In this exercise, return the whole listing exactly, excluding any images.
Data section start
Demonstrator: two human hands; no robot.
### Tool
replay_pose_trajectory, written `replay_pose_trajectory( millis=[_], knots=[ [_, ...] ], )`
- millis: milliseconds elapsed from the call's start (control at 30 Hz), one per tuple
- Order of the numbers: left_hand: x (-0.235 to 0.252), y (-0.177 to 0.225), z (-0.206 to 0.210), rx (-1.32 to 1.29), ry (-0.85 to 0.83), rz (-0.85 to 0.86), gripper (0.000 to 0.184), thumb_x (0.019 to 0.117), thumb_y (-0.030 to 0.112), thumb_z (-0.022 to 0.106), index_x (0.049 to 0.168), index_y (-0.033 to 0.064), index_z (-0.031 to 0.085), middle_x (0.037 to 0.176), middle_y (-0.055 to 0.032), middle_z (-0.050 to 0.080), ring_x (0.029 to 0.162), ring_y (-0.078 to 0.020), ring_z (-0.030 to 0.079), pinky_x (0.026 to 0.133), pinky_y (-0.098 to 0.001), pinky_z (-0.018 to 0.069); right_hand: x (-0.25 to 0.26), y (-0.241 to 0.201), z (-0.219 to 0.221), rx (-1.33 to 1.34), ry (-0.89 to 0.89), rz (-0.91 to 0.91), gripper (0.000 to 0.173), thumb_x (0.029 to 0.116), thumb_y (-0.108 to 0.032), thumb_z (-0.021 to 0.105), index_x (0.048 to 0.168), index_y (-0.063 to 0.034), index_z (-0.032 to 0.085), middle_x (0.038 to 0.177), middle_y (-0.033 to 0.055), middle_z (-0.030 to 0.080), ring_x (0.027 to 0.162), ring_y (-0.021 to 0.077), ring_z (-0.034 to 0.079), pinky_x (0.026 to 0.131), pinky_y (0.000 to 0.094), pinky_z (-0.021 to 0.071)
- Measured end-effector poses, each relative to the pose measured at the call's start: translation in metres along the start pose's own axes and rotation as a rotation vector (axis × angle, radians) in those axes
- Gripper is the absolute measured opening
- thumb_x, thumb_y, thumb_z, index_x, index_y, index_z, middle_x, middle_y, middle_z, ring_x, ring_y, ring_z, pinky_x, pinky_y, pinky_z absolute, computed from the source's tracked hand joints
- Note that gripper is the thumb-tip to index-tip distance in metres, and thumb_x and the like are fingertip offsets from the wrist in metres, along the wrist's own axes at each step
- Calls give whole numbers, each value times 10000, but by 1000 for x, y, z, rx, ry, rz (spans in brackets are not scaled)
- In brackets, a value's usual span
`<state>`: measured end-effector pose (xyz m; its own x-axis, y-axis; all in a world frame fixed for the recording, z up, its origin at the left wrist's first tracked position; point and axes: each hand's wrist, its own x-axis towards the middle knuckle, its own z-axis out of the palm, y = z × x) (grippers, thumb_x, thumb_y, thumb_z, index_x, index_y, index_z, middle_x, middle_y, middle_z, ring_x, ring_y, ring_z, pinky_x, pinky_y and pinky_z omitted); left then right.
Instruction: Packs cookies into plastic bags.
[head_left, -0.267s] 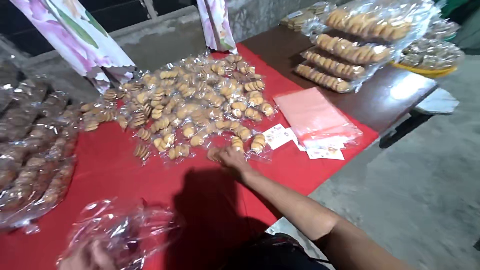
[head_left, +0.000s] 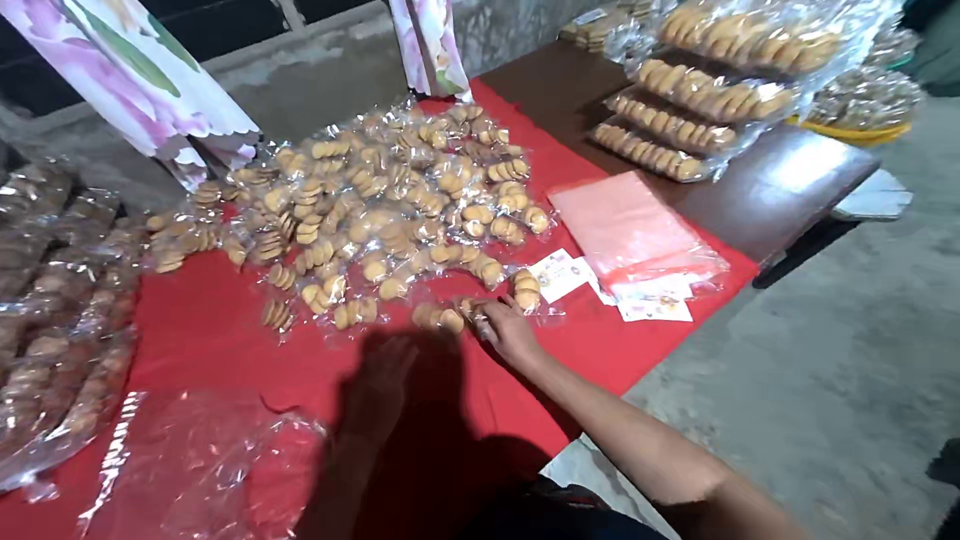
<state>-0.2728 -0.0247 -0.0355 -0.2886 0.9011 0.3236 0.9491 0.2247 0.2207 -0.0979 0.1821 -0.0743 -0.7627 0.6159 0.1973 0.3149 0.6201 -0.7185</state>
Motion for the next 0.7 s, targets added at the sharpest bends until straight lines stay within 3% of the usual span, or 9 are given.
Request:
replay_pose_trajectory(
  millis=[67,167,267,333,433,500,567,633,700],
  knots=[
    [38,7,39,-120,-142,123,421,943,128,644,1351,29,644,1413,-265,574,1327,-465,532,1095,-631,402,-15,-7,-15,250,142,61,329,1032,-58,446,1249,70,657,1279,197,678,1234,284,635,1118,465,442],
    [70,16,65,-88,-437,-17,790,898,530,683,1545,141,448,1614,-290,288,1516,-490,204,1163,-727,144,-42,-2,-33,527,94,442,331,1079,-56,382,1263,90,615,1165,173,679,1045,138,649,962,311,514],
    [67,15,92,-170,-178,27,596,771,405,830,1245,66,705,1452,-285,523,1430,-546,350,1090,-812,156,-65,-2,-35,628,103,710,310,1093,-83,368,1259,66,583,1011,130,653,815,129,640,762,315,555],
    [58,3,100,-207,-40,98,428,784,282,808,1096,0,729,1331,-268,622,1351,-559,452,1054,-821,223,-78,-4,-34,495,129,729,343,1057,-33,437,1380,44,521,1211,187,645,1014,196,659,901,362,544],
    [44,-26,85,-346,-96,98,306,885,80,610,1141,-65,690,1333,-265,621,1352,-515,473,1118,-684,313,-83,-25,-32,24,226,527,478,988,-25,526,1458,43,484,1472,236,523,1379,346,504,1159,481,390],
    [32,-43,72,-499,-116,128,322,878,-67,476,1113,-111,692,1304,-310,621,1333,-532,487,1149,-599,352,-71,-48,-26,-137,244,267,415,950,5,552,1362,33,595,1418,227,580,1355,387,525,1131,542,409],
    [9,-48,59,-626,-181,161,274,883,-114,462,1004,-125,707,1305,-312,622,1343,-524,482,1156,-564,364,-53,-69,-12,-209,82,33,424,929,36,559,1337,-41,642,1447,199,566,1388,389,496,1131,575,406],
    [-19,-43,48,-617,-310,192,263,906,91,610,1078,-78,717,1400,-295,566,1418,-504,399,1194,-579,288,-37,-84,11,-306,-157,-143,456,979,8,525,1405,-137,596,1556,174,464,1474,399,381,1155,643,326],
    [-45,-30,34,-393,-557,159,678,827,470,787,1350,67,634,1569,-238,404,1531,-455,184,1223,-658,53,-30,-88,42,-367,-381,-257,535,990,3,539,1490,-184,515,1632,147,359,1531,394,267,1182,702,212]
  ],
)
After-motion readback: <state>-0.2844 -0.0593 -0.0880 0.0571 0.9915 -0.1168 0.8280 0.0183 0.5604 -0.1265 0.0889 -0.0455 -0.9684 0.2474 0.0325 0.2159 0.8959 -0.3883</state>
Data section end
_Response box_:
Demonstrator: two human hands; no robot.
### Tool
replay_pose_trajectory, written `replay_pose_trajectory( millis=[_], knots=[ [_, ...] ], )`
- millis: milliseconds elapsed from the call's start (control at 30 Hz), one per tuple
- Order of the numbers: left_hand: x (-0.235 to 0.252), y (-0.177 to 0.225), z (-0.206 to 0.210), rx (-1.32 to 1.29), ry (-0.85 to 0.83), rz (-0.85 to 0.86), gripper (0.000 to 0.184), thumb_x (0.019 to 0.117), thumb_y (-0.030 to 0.112), thumb_z (-0.022 to 0.106), index_x (0.049 to 0.168), index_y (-0.033 to 0.064), index_z (-0.031 to 0.085), middle_x (0.037 to 0.176), middle_y (-0.055 to 0.032), middle_z (-0.050 to 0.080), ring_x (0.029 to 0.162), ring_y (-0.078 to 0.020), ring_z (-0.030 to 0.079), pinky_x (0.026 to 0.133), pinky_y (-0.098 to 0.001), pinky_z (-0.018 to 0.069); right_hand: x (-0.25 to 0.26), y (-0.241 to 0.201), z (-0.219 to 0.221), rx (-1.33 to 1.34), ry (-0.89 to 0.89), rz (-0.91 to 0.91), gripper (0.000 to 0.173), thumb_x (0.029 to 0.116), thumb_y (-0.108 to 0.032), thumb_z (-0.021 to 0.105), index_x (0.048 to 0.168), index_y (-0.063 to 0.034), index_z (-0.032 to 0.085), middle_x (0.038 to 0.177), middle_y (-0.033 to 0.055), middle_z (-0.030 to 0.080), ring_x (0.027 to 0.162), ring_y (-0.021 to 0.077), ring_z (-0.034 to 0.079), pinky_x (0.026 to 0.131), pinky_y (0.000 to 0.094), pinky_z (-0.021 to 0.071)
- Measured end-effector poses, each relative to the pose measured at the call's start: translation in metres along the start pose's own axes and rotation as a rotation vector (axis × angle, radians) in those axes
- Gripper is the absolute measured opening
- thumb_x, thumb_y, thumb_z, index_x, index_y, index_z, middle_x, middle_y, middle_z, ring_x, ring_y, ring_z, pinky_x, pinky_y, pinky_z absolute, computed from the source's tracked hand joints
- Note that gripper is the thumb-tip to index-tip distance in metres, and thumb_x and the like are fingertip offsets from the wrist in metres, along the wrist's own axes at each step
- Calls give whole numbers, each value times 10000, but by 1000 for x, y, z, rx, ry, rz (spans in brackets are not scaled)
- In brackets, a value's usual span
`<state>`: measured end-effector pose (xyz m; its own x-axis, y-axis; all in a world frame fixed for the recording, z up, its origin at the left wrist's first tracked position; point and axes: each hand's wrist, its own x-axis towards the middle knuckle, its own z-axis out of the palm, y = z × x) (grippers, thumb_x, thumb_y, thumb_z, index_x, index_y, index_z, middle_x, middle_y, middle_z, ring_x, ring_y, ring_z, pinky_x, pinky_y and pinky_z omitted); left then right.
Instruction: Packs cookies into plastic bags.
[head_left, -0.267s] 
[head_left, +0.000s] 
<state>-0.2728 -0.0247 -0.0355 -0.2886 0.9011 0.3236 0.9491 0.2247 0.2207 -0.0979 0.1821 -0.0743 -0.7627 0.6159 0.1973 0.3149 0.6201 -0.7185</state>
Motion for the next 0.7 s, targets added at the sharpest bends until straight lines stay within 3% of the usual span, or 9 are given.
Request:
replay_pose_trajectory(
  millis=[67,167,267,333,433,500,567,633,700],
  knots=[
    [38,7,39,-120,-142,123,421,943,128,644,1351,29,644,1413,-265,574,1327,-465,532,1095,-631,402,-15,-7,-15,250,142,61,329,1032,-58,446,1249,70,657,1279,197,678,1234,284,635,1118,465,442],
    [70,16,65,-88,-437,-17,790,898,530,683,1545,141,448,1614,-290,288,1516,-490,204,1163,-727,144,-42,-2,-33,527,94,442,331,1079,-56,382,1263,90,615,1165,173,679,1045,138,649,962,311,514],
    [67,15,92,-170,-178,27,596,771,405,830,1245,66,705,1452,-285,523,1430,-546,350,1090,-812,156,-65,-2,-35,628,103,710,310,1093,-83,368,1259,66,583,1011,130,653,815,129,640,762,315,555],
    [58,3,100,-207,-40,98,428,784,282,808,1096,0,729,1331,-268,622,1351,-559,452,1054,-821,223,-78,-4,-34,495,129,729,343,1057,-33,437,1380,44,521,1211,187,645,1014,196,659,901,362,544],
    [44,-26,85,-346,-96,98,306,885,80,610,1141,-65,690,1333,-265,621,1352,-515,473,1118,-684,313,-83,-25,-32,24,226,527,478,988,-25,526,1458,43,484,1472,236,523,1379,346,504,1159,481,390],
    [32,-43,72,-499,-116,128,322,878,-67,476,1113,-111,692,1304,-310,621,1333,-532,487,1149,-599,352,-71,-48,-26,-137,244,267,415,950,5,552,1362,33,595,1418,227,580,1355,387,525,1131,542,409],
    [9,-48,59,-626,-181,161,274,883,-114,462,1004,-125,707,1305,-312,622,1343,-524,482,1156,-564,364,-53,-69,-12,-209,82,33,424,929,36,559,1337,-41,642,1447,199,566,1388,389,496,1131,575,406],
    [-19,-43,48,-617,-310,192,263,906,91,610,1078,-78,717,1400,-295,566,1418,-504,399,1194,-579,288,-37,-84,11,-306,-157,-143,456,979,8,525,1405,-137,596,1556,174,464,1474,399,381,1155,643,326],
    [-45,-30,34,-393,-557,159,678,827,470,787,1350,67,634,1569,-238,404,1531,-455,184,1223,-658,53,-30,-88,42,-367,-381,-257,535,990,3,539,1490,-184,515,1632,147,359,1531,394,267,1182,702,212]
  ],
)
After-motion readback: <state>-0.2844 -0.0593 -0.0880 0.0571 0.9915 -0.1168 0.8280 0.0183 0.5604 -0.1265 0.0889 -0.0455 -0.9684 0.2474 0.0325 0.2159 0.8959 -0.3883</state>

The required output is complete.